City Councilman Kristerfer Burnett introduced a bill tonight to ban face surveillance technology, citing a study showing it does a poor job identifying dark-skinned people and women.
The bill is intended to prevent the arrest of innocent people by stopping law enforcement from using the software.
“We know that this technology can lead to false arrests if the wrong person is identified,” said Burnett, who represents the 8th District in far west Baltimore. “[It could] have devastating impacts on people’s lives if we go forward with something like that.”
The study that Burnett referenced was published in 2018 by researchers from Stanford University and the Massachusetts Institute of Technology.
They found three commercial facial analysis programs misidentified light-skinned men less than 1% of the time, but misidentified dark-skinned women 20-35% of the time.
“Such a significant error rate, getting it wrong over a quarter of the time, is a problem,” Burnett said.
The bill wouldn’t apply to some types of facial recognition software, such as those used to unlock phones and doors.
Last year, San Francisco became the first city to ban facial recognition software, and was followed by Oakland, Boston and other cities.
Some have questioned more than just the efficacy of the technology. The ACLU, among others, opposes the technology because it violates privacy rights and civil liberties.
Council President Brandon M. Scott spoke in favor of Burnett’s bill on social media last night.
“We have to get out of this mindset that technology is going to solve all of our problems,” Scott said.
Councilwoman Mary Pat Clarke’s “Ban the Burn” bill (20-0615), seeking to prevent the Young administration from extending the BRESCO incinerator contract with Wheelabrator Technologies, was assigned tonight to the Judiciary Committee.
Clarke said the South Baltimore incinerator urgently needs to be closed in order to protect public health and the environment.
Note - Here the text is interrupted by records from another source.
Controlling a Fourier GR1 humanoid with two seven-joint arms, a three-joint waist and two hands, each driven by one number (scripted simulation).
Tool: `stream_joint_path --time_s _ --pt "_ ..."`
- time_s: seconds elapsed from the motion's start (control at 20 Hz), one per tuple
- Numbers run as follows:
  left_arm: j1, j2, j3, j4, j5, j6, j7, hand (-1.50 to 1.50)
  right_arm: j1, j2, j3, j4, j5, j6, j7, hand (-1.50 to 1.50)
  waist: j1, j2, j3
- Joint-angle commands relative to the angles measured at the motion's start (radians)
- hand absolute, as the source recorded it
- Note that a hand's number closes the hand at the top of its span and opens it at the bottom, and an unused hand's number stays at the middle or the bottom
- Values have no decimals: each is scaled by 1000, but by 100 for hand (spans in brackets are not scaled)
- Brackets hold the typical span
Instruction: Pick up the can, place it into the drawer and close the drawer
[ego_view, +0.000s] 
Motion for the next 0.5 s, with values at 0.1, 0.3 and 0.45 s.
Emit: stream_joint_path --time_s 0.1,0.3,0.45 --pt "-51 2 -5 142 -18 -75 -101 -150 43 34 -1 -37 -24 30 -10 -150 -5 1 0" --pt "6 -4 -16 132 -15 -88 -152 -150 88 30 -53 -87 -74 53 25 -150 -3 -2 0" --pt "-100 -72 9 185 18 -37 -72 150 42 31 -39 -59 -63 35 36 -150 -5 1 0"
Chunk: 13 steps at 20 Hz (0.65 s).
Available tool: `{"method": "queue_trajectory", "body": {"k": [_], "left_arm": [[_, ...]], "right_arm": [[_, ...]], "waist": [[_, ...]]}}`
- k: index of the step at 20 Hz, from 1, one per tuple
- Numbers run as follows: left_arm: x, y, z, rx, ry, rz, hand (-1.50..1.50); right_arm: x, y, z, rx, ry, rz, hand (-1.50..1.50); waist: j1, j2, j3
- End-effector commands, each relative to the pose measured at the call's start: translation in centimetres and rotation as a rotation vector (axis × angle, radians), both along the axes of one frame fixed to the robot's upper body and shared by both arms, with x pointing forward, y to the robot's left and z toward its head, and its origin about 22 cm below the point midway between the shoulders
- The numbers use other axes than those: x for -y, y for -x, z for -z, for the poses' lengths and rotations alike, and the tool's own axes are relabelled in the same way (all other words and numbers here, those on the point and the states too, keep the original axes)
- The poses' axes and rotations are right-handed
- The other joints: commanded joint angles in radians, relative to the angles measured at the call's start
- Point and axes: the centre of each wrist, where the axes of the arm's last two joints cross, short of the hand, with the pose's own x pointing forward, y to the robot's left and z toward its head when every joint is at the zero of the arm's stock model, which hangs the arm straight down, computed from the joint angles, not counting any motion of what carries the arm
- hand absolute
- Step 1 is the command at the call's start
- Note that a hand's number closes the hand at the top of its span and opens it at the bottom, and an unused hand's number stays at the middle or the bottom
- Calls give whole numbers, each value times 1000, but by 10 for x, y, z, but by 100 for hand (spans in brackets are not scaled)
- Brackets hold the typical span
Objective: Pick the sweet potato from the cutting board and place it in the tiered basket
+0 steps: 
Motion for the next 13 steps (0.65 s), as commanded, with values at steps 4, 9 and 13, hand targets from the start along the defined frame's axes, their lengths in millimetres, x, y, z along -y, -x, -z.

“This is the decisive moment, really,” she said. “If we don’t [end incineration], we will lose years and years to a half-baked fixup of BRESCO, which still pollutes and which has no end in sight.”
Indigenous Peoples’ Day
It was a busy meeting, 2½ hours long, with a little more than two months to go in the 72nd term of the Council.
Councilman John Bullock introduced a bill renaming Columbus Day in honor of indigenous people.
It calls for an Indigenous Peoples’ Day to become a legal holiday in Baltimore in place of Columbus Day on the second Monday in October.
The bill comes after protesters knocked down the Christopher Columbus statue near Little Italy on July 4th, tossing the marble fragments into the Inner Harbor.
Last week, the city deeded the fragments, salvaged from the harbor, back to an Italian American group that gave the monument to the city in 1984.
“We believe the time has come for us to be on the right side of history,” Bullock said.
Preventing another Beirut
Councilman Bill Henry introduced a bill prompted by the massive accidental explosion last month in Beirut.
His bill would require the reporting of certain explosives to the Mayor’s Office of Emergency Management.
“We all talked about how that seemed to be a really stupid thing that happened,” Henry said.
But when he looked into Baltimore’s safeguards against similar disasters, “we found a lack of actual controls in place.”
“We want to make sure we’re doing everything we can to avoid having something like that happen here,” he said.